- [Brief]: Take the entries that follow and return exactly the lines from the one holding "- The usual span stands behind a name" through the one holding "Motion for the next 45", both included. Nothing else is needed.

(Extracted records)
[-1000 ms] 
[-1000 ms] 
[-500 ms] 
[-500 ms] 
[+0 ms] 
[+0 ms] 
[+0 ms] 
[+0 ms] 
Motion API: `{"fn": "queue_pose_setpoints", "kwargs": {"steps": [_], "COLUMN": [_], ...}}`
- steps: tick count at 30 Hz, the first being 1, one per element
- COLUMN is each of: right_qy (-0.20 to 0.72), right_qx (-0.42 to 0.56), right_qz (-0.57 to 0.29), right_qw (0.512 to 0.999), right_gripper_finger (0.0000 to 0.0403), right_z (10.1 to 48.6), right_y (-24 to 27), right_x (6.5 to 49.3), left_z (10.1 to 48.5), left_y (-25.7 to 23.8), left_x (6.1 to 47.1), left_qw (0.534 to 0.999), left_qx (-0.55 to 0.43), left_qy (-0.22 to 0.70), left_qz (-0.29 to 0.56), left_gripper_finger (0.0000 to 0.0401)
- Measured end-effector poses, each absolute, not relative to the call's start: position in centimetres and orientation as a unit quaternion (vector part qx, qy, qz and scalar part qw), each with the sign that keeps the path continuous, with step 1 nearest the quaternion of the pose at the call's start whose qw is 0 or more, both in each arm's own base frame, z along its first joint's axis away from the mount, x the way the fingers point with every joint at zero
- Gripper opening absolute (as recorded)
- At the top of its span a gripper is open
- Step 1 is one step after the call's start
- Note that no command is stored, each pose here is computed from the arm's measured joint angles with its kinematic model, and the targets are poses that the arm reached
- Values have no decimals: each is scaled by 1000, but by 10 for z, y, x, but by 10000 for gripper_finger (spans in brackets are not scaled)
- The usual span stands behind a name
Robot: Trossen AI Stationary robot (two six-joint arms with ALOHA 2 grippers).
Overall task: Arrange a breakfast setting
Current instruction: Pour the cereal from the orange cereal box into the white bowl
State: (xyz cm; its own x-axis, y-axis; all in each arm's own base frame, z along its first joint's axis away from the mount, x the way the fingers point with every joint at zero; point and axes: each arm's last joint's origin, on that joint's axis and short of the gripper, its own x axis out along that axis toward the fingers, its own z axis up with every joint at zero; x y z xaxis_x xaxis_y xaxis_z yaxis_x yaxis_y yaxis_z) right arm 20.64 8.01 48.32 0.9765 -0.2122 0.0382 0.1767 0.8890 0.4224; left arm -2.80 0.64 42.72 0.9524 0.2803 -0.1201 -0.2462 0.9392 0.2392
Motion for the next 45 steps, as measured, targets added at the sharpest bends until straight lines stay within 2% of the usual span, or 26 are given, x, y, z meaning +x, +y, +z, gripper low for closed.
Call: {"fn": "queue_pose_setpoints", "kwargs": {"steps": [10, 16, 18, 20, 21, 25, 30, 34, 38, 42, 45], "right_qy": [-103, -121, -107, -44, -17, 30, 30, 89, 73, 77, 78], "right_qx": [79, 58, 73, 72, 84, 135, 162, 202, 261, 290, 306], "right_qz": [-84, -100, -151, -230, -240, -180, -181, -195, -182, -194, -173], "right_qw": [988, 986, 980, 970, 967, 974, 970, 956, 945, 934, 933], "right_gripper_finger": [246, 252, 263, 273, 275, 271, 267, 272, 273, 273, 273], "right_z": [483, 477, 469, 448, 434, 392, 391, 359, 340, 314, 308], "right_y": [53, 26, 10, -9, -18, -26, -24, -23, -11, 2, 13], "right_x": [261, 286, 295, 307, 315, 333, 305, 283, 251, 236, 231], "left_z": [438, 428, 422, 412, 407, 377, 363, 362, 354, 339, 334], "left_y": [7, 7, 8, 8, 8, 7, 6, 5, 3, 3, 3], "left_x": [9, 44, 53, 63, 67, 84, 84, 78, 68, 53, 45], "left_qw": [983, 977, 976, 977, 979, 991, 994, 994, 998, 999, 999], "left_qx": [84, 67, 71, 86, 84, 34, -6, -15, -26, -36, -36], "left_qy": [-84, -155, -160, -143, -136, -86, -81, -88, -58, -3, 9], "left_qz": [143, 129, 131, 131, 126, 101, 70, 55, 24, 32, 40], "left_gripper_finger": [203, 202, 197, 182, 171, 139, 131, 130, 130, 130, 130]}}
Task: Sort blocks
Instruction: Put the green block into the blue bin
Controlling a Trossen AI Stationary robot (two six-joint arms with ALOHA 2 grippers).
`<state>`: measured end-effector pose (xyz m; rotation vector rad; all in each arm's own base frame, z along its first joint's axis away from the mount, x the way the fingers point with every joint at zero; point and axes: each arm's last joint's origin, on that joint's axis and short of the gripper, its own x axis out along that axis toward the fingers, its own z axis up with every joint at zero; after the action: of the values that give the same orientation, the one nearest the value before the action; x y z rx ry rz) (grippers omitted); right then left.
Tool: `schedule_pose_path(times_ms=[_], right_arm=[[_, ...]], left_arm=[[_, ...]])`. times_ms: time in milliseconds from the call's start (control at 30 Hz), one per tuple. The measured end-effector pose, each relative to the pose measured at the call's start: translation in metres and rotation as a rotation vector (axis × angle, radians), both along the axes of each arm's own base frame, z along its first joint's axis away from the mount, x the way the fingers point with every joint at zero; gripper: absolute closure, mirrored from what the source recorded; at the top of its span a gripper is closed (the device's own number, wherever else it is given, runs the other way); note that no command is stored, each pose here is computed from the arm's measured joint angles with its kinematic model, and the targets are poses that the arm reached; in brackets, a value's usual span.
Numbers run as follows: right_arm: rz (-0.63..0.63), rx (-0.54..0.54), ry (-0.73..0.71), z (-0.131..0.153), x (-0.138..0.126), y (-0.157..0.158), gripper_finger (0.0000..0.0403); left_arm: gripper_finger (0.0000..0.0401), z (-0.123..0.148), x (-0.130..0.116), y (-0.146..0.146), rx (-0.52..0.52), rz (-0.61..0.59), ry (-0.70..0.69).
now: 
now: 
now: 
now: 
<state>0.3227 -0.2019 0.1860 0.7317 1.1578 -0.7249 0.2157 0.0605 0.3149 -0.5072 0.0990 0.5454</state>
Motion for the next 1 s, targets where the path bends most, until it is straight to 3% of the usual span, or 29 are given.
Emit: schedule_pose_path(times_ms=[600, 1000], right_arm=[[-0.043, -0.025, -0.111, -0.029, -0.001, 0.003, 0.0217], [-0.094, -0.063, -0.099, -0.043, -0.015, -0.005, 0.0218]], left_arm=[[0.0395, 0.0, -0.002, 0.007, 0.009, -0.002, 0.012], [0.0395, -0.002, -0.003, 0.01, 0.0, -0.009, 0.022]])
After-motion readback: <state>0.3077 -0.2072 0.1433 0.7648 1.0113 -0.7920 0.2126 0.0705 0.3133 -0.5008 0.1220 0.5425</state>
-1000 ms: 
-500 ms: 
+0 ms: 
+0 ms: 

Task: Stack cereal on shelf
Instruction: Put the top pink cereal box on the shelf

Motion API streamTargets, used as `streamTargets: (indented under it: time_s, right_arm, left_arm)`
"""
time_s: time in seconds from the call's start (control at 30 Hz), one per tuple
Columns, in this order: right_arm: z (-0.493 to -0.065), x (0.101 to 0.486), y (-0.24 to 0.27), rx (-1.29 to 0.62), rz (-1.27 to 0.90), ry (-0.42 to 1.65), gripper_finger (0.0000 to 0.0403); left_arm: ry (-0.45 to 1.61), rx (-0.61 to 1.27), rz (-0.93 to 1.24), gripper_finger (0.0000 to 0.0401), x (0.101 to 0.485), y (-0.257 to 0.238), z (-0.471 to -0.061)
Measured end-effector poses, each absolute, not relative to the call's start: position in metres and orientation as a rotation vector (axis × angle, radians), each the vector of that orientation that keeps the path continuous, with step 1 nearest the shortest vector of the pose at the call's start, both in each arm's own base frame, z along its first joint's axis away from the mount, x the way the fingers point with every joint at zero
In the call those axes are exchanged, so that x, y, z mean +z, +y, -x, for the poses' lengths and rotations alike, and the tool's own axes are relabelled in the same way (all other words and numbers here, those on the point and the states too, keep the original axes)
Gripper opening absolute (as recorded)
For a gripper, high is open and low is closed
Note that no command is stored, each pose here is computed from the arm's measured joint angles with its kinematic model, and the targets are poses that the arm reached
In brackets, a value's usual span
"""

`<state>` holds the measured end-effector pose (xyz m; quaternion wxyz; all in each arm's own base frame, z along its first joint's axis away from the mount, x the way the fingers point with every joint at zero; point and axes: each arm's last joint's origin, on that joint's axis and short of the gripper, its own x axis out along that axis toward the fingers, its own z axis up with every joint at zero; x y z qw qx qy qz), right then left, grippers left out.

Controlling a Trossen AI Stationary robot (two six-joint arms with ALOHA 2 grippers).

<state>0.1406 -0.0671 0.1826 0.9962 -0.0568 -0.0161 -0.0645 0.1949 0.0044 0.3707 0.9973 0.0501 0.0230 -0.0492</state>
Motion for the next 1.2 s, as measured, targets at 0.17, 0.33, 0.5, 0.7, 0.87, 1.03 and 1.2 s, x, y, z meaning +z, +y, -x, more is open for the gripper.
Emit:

- [Expected output]:
- The usual span stands behind a name
Robot: Trossen AI Stationary robot (two six-joint arms with ALOHA 2 grippers).
Overall task: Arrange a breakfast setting
Current instruction: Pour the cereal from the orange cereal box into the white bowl
State: (xyz cm; its own x-axis, y-axis; all in each arm's own base frame, z along its first joint's axis away from the mount, x the way the fingers point with every joint at zero; point and axes: each arm's last joint's origin, on that joint's axis and short of the gripper, its own x axis out along that axis toward the fingers, its own z axis up with every joint at zero; x y z xaxis_x xaxis_y xaxis_z yaxis_x yaxis_y yaxis_z) right arm 20.64 8.01 48.32 0.9765 -0.2122 0.0382 0.1767 0.8890 0.4224; left arm -2.80 0.64 42.72 0.9524 0.2803 -0.1201 -0.2462 0.9392 0.2392
Motion for the next 45 steps, as measured, targets added at the sharpest bends until straight lines stay within 2% of the usual span, or 26 are given, x, y, z meaning +x, +y, +z, gripper low for closed.

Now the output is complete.